▸ **Exercise objective**: Give an exact reproduction of all the lines in the listing.

▸ **Data block**:
┄┄┄┄┄┄┄┄┄┄┄┄┄┄┄┄┄┄┄┄

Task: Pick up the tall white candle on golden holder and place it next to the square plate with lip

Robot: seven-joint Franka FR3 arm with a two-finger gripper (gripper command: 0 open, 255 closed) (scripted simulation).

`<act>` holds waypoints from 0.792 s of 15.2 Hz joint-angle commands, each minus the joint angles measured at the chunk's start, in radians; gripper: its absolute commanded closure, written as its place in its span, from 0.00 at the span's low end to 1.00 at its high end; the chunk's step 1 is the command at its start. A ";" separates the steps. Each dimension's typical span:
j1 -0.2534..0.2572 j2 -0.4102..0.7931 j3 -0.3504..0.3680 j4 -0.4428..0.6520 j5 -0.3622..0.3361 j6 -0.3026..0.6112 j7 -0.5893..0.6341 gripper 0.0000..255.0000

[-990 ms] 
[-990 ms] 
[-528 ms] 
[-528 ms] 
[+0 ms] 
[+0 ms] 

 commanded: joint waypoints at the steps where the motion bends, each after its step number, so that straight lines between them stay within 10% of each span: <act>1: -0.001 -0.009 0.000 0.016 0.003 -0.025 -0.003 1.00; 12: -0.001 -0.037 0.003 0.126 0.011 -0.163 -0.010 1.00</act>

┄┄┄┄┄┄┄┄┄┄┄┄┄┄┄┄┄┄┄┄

▸ **Solution to this problem**:
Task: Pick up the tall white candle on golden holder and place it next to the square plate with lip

Robot: seven-joint Franka FR3 arm with a two-finger gripper (gripper command: 0 open, 255 closed) (scripted simulation).

`<act>` holds waypoints from 0.792 s of 15.2 Hz joint-angle commands, each minus the joint angles measured at the chunk's start, in radians; gripper: its absolute commanded closure, written as its place in its span, from 0.00 at the span's low end to 1.00 at its high end; the chunk's step 1 is the command at its start. A ";" separates the steps. Each dimension's typical span:
j1 -0.2534..0.2572 j2 -0.4102..0.7931 j3 -0.3504..0.3680 j4 -0.4428..0.6520 j5 -0.3622..0.3361 j6 -0.3026..0.6112 j7 -0.5893..0.6341 gripper 0.0000..255.0000

[-990 ms] 
[-990 ms] 
[-528 ms] 
[-528 ms] 
[+0 ms] 
[+0 ms] 

 commanded: joint waypoints at the steps where the motion bends, each after its step number, so that straight lines between them stay within 10% of each span: <act>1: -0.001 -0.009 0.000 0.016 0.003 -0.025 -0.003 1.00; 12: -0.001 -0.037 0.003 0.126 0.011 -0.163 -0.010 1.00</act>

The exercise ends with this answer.